AvS_FastSimpleImport icon indicating copy to clipboard operation
AvS_FastSimpleImport copied to clipboard

Unable to get speed on product importation

Open bijalbhavsar opened this issue 9 years ago • 14 comments

We are trying to import 1 Lac products on one request and it takes around 10 hours to import products. Kindly suggest me how to achieve performance.

Do we need to improve anything in server to get performance? What steps we have to follow to achieve speed of 100000 records in 10 minutes?

Thanks in advance.

bijalbhavsar avatar Jan 29 '16 10:01 bijalbhavsar

We need more information for that:

  • What is "Lac"?
  • How many products are you importing
  • Which type of products are you importing?
  • How do you start the import?
  • Are you using Partial Indexing?

avstudnitz avatar Jan 29 '16 12:01 avstudnitz

Hi Andrea,

Thank you for your response.

We have around 1200000 products to import and those are simple products. We have created 12 CSV files with 100000 bunch of products in each , also created script in magento root folder and schedule cron to run it.

At a time we are trying to import 100000 products and it is taking approx. 10- 13 hours to complete 100000 products which is too much.

I am not pretty sure about patrial indexing.

Regards, Bijal B.

On Friday, January 29, 2016, Andreas von Studnitz [email protected] wrote:

We need more information for that:

  • What is "Lac"?
  • How many products are you importing
  • Which type of products are you importing?
  • How do you start the import?
  • Are you using Partial Indexing?

— Reply to this email directly or view it on GitHub https://github.com/avstudnitz/AvS_FastSimpleImport/issues/279#issuecomment-176726336 .

Greeting, Bijal Bhavsar Web Developer

bijalbhavsar avatar Jan 30 '16 18:01 bijalbhavsar

Hi Avstudnitz,

Are you able to get my concern about speedup importation.

Awaiting for your reply.

Thank You, Bijal

bijalbhavsar avatar Feb 02 '16 07:02 bijalbhavsar

Please try to answer all my questions, your answers are important for our understanding. Regarding Partial Indexing: there is a configuration setting at System -> configuration -> Fast Simple Import named "Partial Indexing". Try to turn that off, it will speed up things. You will have to do a reindex afterwards. Generally, 1.2 million is a huge amount of products. I don't think Magento does run well with it out of the box. I hope you have a t least some indexing optimiziations in place, or are using Enterprise Edition.

avstudnitz avatar Feb 02 '16 07:02 avstudnitz

Hi Avstudnitz,

We already having "Partial indexing" set to "Off" - Is ther any other way to speed up the process?

bijalbhavsar avatar Feb 05 '16 10:02 bijalbhavsar

Again: please answer all my questions, you haven't yet.

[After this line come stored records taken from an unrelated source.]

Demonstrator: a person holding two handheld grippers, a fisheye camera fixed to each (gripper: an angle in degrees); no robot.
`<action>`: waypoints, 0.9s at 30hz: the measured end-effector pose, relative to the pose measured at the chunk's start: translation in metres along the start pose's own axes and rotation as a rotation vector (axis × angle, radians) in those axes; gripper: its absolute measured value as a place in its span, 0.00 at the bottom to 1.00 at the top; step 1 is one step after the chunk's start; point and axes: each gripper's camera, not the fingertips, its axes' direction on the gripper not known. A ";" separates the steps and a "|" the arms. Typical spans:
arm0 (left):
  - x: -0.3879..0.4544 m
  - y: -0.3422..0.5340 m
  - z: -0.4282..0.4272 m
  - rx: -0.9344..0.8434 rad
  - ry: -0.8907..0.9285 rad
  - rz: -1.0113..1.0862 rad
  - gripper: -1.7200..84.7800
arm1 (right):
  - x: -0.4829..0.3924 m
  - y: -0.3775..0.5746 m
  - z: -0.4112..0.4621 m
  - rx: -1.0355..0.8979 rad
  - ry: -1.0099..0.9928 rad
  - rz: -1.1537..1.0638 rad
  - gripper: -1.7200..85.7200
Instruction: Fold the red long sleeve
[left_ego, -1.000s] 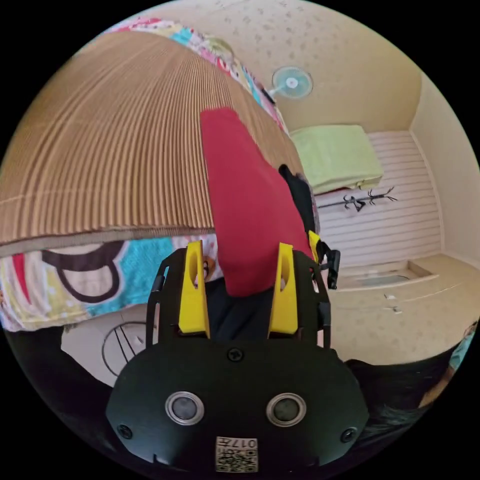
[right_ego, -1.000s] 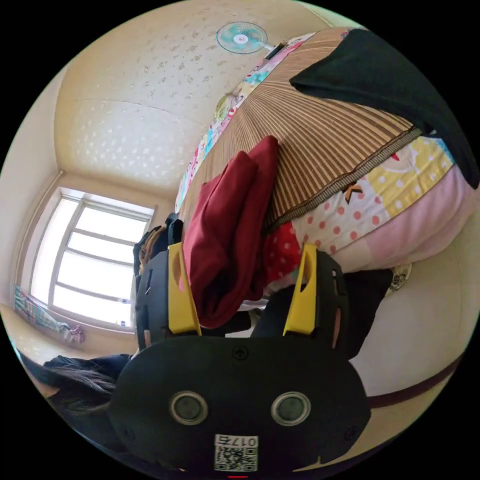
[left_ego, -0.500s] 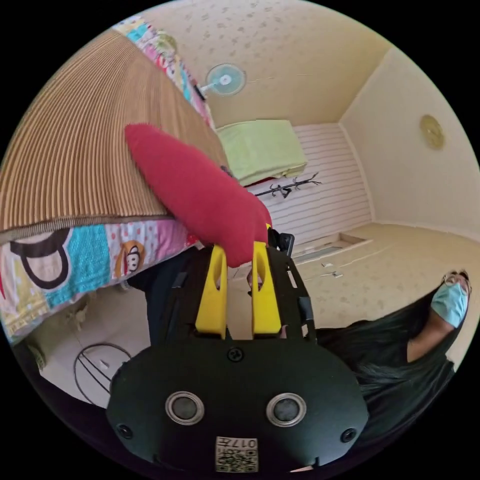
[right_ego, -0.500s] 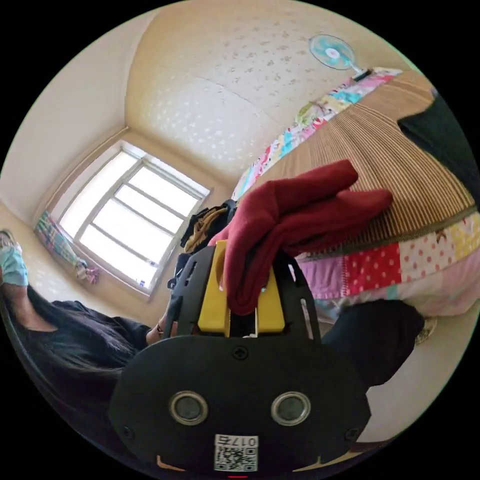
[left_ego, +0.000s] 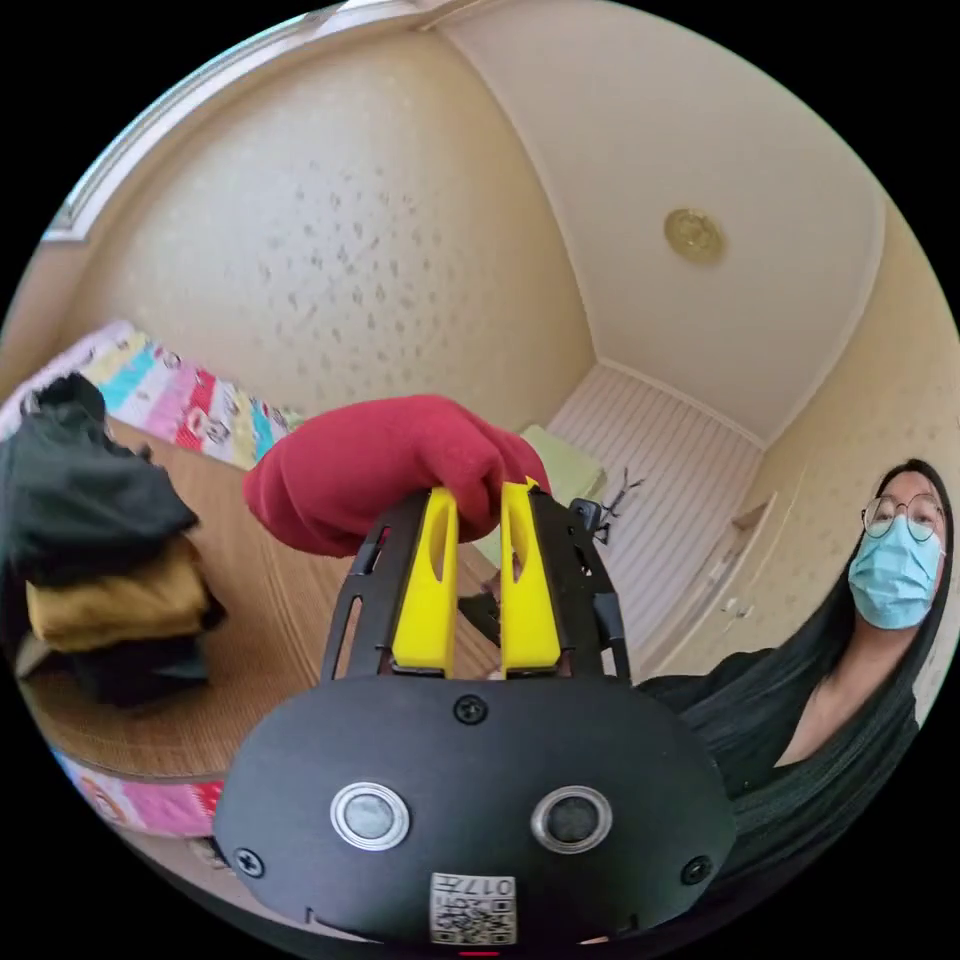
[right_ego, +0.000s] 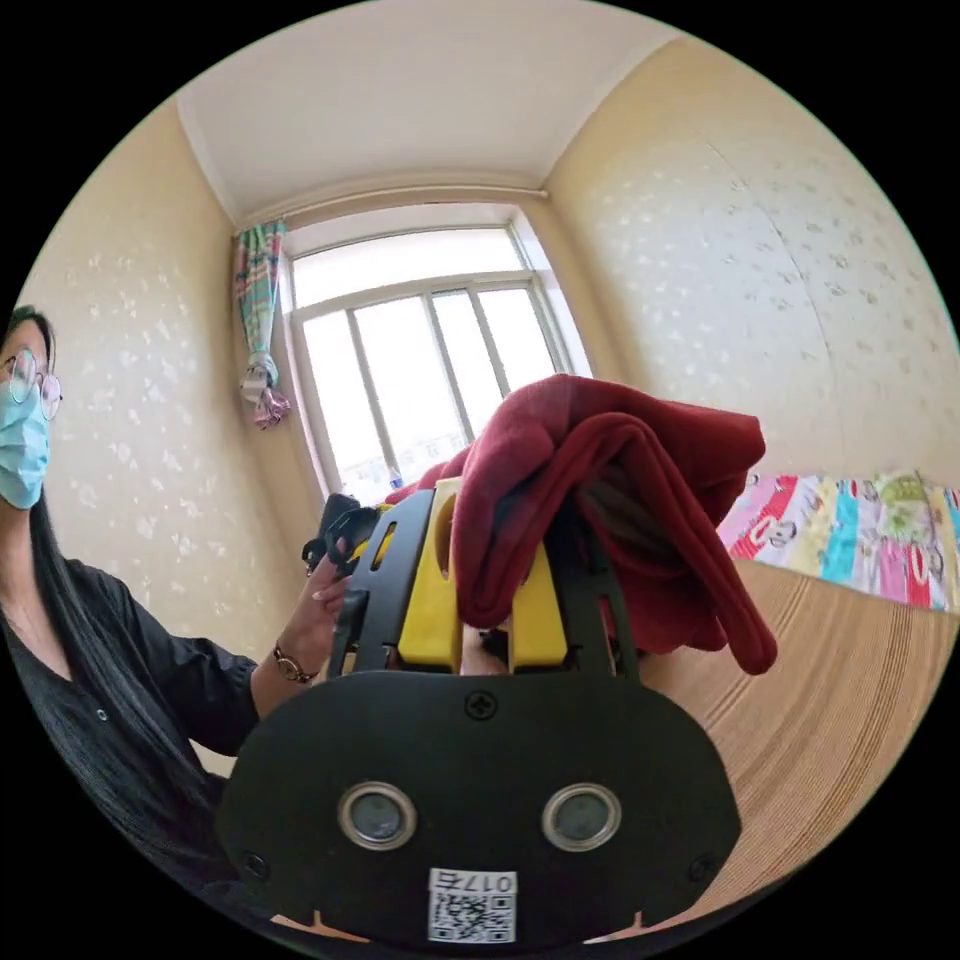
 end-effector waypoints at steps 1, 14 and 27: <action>-0.006 -0.018 -0.021 0.031 -0.071 0.004 0.10 | 0.002 -0.015 0.035 0.011 -0.034 -0.004 0.10; -0.163 0.128 -0.059 -0.147 -0.503 -0.365 0.05 | 0.068 0.142 0.230 -0.339 0.088 0.304 0.08; -0.060 0.293 0.096 -0.623 -0.566 -0.224 0.01 | 0.097 0.328 -0.180 -0.479 0.568 0.811 0.03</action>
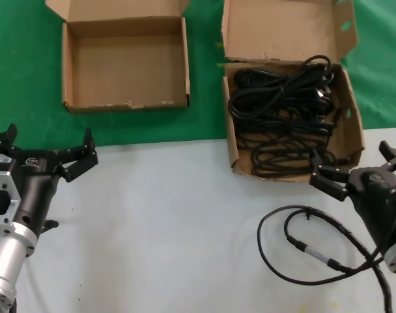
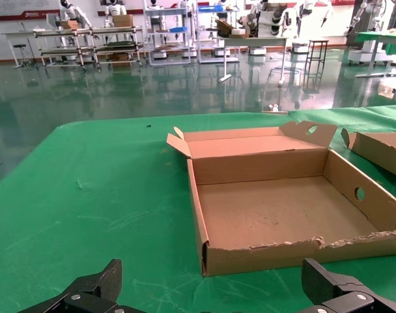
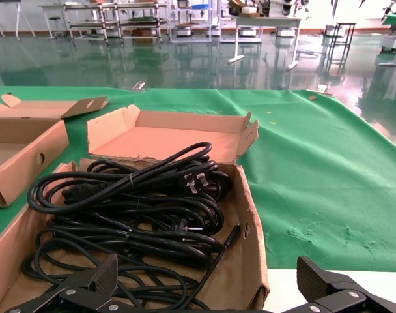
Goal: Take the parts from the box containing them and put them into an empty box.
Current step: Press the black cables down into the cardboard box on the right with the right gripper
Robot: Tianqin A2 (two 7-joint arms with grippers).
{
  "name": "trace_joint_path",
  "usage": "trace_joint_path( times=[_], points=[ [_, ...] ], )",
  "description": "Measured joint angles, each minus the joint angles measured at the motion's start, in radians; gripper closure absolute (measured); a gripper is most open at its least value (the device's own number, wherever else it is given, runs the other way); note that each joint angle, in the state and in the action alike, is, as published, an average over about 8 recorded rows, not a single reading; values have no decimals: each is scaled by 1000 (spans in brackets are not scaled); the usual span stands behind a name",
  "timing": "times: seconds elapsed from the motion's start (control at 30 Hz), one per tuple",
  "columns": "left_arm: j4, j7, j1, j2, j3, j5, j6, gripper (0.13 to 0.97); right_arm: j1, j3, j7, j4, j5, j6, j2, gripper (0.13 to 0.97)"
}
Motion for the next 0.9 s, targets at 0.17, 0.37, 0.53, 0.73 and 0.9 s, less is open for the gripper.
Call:
trace_joint_path(
  times=[0.17, 0.37, 0.53, 0.73, 0.9],
  points=[
    [0, 0, 0, 0, 0, 0, 0, 132, 0, 0, 0, 0, 0, 0, 0, 129],
    [0, 0, 0, 0, 0, 0, 0, 132, 0, 0, 0, 0, 0, 0, 0, 129],
    [0, 0, 0, 0, 0, 0, 0, 132, 0, 0, 0, 0, 0, 0, 0, 129],
    [0, 0, 0, 0, 0, 0, 0, 141, 0, 0, 0, 0, 0, 0, 0, 129],
    [0, 0, 0, 0, 0, 0, 0, 151, 0, 0, 0, 0, 0, 0, 0, 129]
  ],
)
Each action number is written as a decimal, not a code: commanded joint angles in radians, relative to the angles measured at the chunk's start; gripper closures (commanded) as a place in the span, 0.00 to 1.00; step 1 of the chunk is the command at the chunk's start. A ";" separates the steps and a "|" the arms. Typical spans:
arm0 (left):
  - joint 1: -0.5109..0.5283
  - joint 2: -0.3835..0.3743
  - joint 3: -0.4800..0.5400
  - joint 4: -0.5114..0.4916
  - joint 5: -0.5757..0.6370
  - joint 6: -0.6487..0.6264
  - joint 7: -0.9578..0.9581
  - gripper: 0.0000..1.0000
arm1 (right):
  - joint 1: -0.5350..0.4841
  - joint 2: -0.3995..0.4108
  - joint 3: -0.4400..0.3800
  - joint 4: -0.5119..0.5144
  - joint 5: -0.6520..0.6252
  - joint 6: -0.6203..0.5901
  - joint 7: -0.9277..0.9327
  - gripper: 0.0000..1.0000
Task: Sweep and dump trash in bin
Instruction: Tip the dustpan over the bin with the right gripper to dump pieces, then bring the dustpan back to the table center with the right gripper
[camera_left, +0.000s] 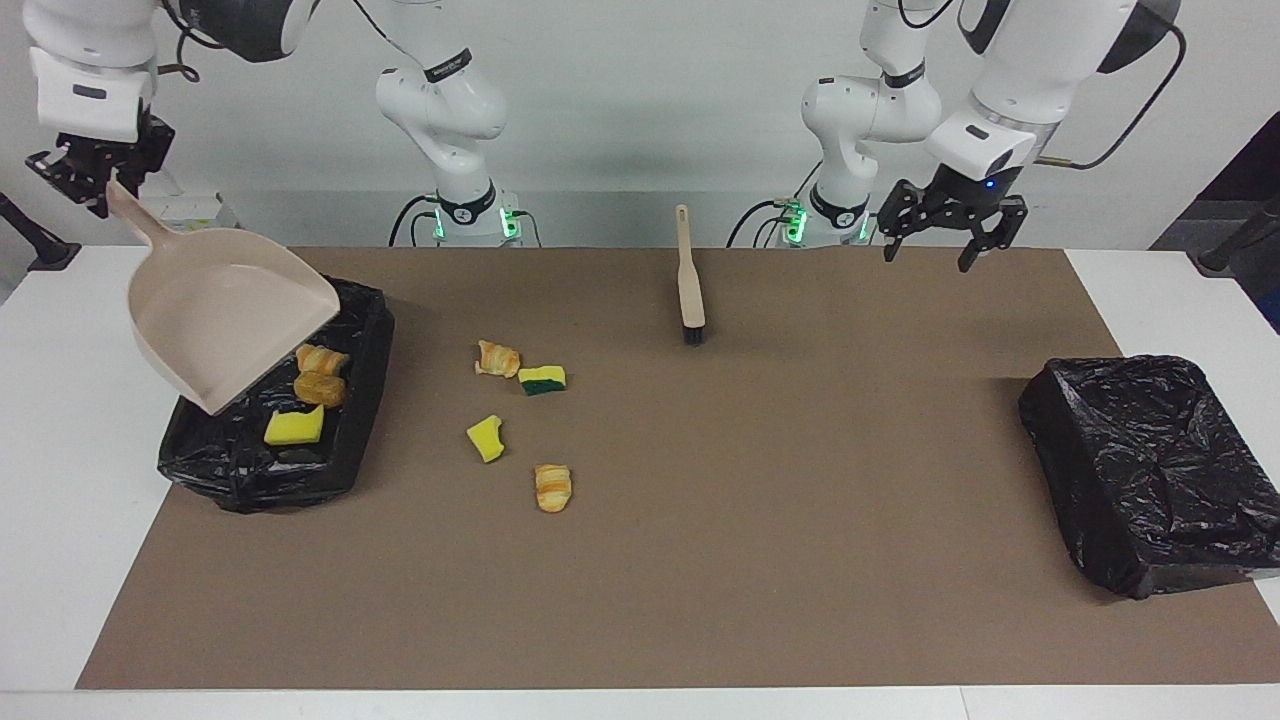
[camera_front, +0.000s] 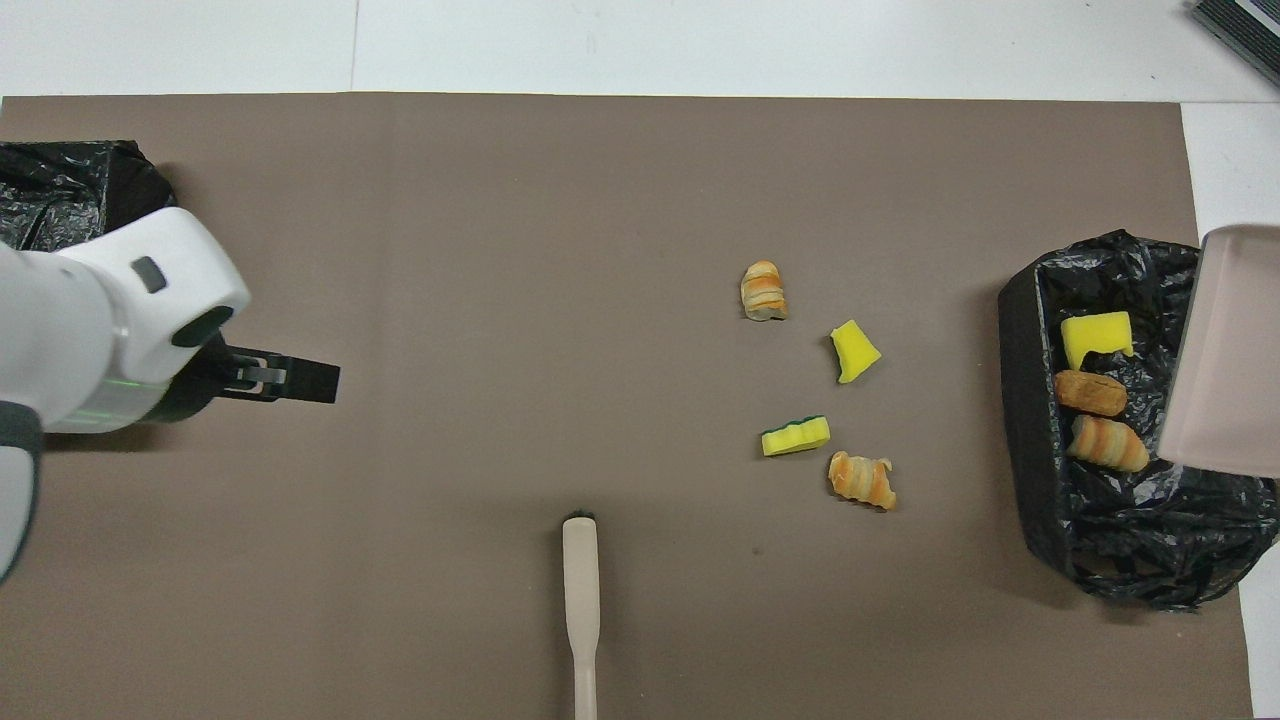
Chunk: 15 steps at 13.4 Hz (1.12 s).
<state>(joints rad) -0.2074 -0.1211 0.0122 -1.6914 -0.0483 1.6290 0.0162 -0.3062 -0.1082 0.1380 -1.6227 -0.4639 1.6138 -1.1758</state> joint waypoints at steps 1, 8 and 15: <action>0.046 0.078 -0.015 0.123 0.027 -0.067 0.034 0.00 | -0.004 0.016 0.047 0.023 0.138 -0.022 0.294 1.00; 0.112 0.117 -0.014 0.177 0.044 -0.055 0.065 0.00 | 0.277 0.174 0.060 0.027 0.317 0.017 1.257 1.00; 0.115 0.107 -0.014 0.159 0.042 -0.058 0.061 0.00 | 0.558 0.393 0.078 0.104 0.433 0.199 1.705 1.00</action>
<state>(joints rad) -0.1074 -0.0156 0.0096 -1.5476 -0.0131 1.5942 0.0709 0.2268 0.2448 0.2103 -1.5768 -0.0809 1.7956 0.4992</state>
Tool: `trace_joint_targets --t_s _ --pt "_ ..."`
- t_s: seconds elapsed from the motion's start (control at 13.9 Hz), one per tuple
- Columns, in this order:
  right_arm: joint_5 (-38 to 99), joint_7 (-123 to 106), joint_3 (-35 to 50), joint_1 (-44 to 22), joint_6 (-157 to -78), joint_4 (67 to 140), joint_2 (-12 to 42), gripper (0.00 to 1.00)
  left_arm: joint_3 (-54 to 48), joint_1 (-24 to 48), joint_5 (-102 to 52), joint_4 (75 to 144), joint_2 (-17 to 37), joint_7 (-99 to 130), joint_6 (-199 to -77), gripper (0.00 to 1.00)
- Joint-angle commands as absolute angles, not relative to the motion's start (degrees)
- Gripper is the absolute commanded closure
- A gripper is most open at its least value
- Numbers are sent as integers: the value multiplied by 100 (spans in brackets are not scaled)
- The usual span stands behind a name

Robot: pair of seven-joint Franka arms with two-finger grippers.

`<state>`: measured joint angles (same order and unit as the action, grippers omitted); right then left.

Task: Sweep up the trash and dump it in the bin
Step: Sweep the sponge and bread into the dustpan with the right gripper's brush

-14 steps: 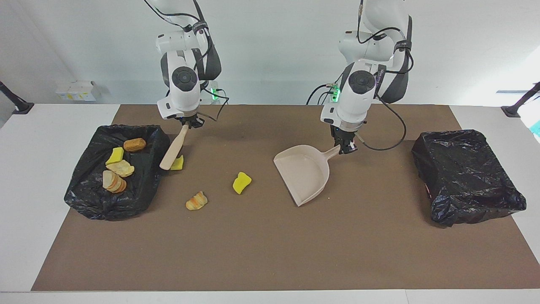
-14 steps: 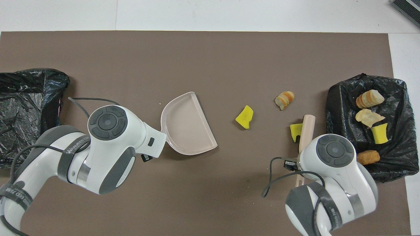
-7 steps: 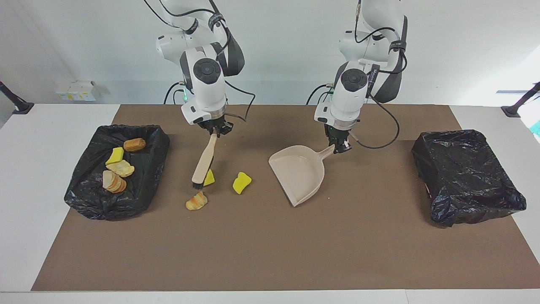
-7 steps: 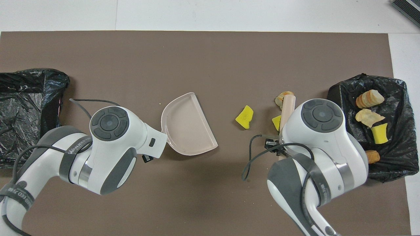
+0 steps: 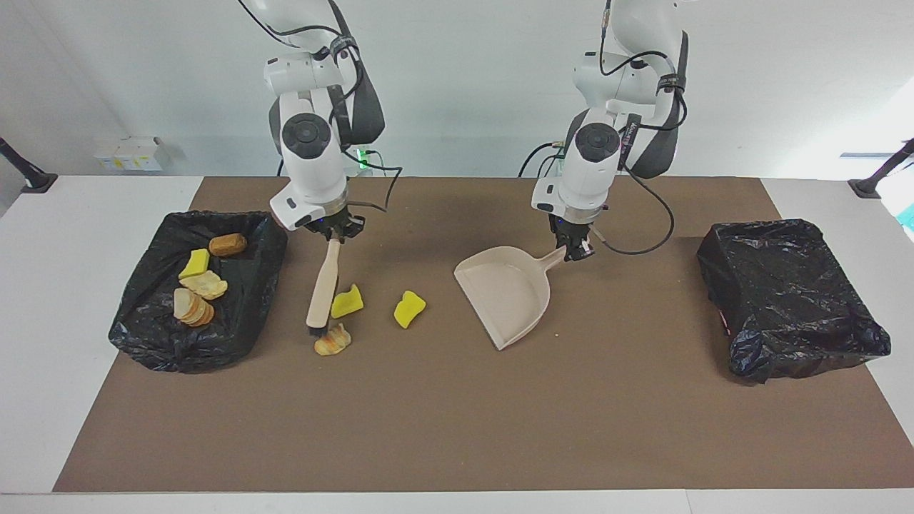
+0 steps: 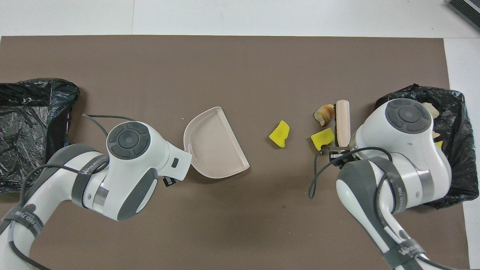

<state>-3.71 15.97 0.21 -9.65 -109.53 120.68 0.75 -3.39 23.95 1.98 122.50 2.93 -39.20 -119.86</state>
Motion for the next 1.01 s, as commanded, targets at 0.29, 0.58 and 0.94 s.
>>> trace_joint_targets --t_s 0.29,0.58,0.94 --pt "-387 1133 97 -694 -11847 13042 -158 100 -281 2514 264 12357 272 -3691 -12155 100" --pt "-80 1256 97 -1001 -12154 13008 78 100 -281 2514 255 12357 272 -3691 -12155 100" --pt "227 2020 105 -1730 -12208 12447 631 100 -281 2514 264 12357 272 -3683 -12164 100"
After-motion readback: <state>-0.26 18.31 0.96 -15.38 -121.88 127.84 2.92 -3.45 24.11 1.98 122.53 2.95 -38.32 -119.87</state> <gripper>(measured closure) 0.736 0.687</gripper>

avstudnitz avatar Feb 07 '16 08:02 avstudnitz

@bijalbhavsar Please provide concrete code examples. Possible bottlenecks are:

  • Calling AvS_FastSimpleImport in a loop, always pass the complete array in at once.
  • If a lot of attribute options need to be created, it can take while (don't know if that is fixed).
  • Please use the latest develop branch in combination with the latest Magento patches. This commit solves a memory issue and huge slowdown. https://github.com/avstudnitz/AvS_FastSimpleImport/commit/8280983632d0f034d70d2d23cad78517d4de6393

Other than that, please answer @avstudnitz's questions. The importer can run pretty fast, main concern in your indexing speed. If your running CE, the importer's performance isn't the bottleneck. If you're running EE, your performance should be great.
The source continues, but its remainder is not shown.